Using the data beneath, show every line that includes the word "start".

[GIVEN DATA]

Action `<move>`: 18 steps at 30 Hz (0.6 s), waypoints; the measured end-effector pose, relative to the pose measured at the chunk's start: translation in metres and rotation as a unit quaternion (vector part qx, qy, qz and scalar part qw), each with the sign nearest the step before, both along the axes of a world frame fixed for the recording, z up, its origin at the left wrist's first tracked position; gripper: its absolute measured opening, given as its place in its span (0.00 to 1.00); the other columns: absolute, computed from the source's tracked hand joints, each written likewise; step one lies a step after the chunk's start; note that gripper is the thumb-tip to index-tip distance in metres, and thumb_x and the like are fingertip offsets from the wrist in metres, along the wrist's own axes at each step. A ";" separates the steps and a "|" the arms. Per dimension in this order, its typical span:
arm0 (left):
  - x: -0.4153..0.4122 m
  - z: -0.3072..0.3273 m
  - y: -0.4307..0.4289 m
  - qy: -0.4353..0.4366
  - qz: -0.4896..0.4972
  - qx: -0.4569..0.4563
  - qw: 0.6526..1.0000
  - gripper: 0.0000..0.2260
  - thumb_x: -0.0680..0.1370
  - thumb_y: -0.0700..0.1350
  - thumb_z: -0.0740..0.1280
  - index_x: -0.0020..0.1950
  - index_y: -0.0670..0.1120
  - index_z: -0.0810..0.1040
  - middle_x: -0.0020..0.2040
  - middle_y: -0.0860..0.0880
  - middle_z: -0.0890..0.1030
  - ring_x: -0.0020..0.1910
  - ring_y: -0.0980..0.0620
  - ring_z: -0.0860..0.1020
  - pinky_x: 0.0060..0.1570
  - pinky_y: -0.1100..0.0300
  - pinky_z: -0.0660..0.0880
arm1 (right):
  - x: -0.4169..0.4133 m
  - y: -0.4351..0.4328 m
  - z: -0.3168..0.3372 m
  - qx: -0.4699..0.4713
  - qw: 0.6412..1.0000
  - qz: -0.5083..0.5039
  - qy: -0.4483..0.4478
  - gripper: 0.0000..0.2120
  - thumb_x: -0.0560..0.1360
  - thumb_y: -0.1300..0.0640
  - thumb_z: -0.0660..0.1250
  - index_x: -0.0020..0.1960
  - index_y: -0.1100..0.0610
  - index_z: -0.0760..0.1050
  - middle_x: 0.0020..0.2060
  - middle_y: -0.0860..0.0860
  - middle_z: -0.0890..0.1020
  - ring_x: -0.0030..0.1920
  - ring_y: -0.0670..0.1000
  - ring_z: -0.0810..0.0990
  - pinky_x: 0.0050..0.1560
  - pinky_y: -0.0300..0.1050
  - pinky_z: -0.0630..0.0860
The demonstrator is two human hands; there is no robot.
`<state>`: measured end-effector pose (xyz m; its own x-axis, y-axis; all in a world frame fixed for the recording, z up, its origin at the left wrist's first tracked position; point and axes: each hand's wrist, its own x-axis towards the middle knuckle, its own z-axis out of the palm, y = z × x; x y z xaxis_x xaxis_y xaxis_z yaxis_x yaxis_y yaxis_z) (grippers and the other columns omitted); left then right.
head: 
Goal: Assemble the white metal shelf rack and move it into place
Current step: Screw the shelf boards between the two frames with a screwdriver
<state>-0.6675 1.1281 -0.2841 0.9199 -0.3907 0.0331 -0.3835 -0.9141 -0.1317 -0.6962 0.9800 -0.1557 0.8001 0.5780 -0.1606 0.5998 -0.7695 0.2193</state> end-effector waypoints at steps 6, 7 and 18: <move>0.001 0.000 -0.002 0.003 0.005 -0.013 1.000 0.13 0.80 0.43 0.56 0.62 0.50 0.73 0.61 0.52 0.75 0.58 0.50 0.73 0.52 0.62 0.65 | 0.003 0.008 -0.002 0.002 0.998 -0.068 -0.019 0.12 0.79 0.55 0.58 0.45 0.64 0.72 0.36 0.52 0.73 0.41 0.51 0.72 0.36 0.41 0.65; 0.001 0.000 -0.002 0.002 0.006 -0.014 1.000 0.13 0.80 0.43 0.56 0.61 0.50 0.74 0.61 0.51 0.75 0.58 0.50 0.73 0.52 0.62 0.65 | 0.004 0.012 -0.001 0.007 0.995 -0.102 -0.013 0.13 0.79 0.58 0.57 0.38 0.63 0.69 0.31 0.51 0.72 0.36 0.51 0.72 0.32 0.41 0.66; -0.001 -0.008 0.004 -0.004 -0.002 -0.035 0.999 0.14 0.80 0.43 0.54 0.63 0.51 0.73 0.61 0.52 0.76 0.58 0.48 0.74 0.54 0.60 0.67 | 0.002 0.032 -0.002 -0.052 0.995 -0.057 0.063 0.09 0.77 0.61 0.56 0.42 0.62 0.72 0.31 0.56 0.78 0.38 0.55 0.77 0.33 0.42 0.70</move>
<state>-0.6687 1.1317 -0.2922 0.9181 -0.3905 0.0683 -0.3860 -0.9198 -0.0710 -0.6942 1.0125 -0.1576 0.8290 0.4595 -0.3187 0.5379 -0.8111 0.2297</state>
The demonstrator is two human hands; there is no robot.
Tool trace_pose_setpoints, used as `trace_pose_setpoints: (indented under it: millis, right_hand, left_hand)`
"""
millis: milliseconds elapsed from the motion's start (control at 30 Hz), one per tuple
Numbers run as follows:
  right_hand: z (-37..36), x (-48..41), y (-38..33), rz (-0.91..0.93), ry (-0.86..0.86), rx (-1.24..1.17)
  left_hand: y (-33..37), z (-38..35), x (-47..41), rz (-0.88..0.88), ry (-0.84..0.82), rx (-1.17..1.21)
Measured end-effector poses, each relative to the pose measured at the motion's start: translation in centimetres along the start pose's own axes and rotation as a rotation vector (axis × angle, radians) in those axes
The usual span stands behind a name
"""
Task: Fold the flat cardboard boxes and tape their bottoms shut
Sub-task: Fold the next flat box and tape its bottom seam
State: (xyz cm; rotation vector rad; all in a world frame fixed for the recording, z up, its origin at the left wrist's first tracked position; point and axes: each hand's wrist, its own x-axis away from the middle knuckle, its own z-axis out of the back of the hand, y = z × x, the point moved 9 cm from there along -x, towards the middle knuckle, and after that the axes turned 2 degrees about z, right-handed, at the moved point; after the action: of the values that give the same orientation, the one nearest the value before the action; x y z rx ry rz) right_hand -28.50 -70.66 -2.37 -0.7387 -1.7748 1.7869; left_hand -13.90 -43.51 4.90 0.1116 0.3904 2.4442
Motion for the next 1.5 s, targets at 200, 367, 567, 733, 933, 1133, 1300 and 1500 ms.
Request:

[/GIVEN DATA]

OUTPUT OF THE TASK
Action `<move>`: 18 steps at 30 Hz (0.6 s), waypoints; the measured end-effector pose, relative to the pose measured at the chunk's start: translation in metres and rotation as a unit quaternion (vector part qx, qy, qz and scalar part qw), each with the sign nearest the step before, both along the axes of a world frame fixed for the recording, z up, its origin at the left wrist's first tracked position; gripper: its absolute measured opening, given as its place in its span (0.00 to 1.00); the other columns: absolute, computed from the source's tracked hand joints, each written likewise; step one lies a step after the chunk's start; note that gripper is the thumb-tip to index-tip distance in metres, and thumb_x and the like are fingertip offsets from the wrist in metres, along the wrist's own axes at each step. A ";" separates the steps and a "|" the arms. Per dimension in this order, its typical span:
millis: milliseconds elapsed from the motion's start (control at 30 Hz), one per tuple
Measured end-effector poses, each relative to the pose measured at the motion's start: translation in centimetres along the start pose's own axes and rotation as a rotation vector (axis × angle, radians) in those axes

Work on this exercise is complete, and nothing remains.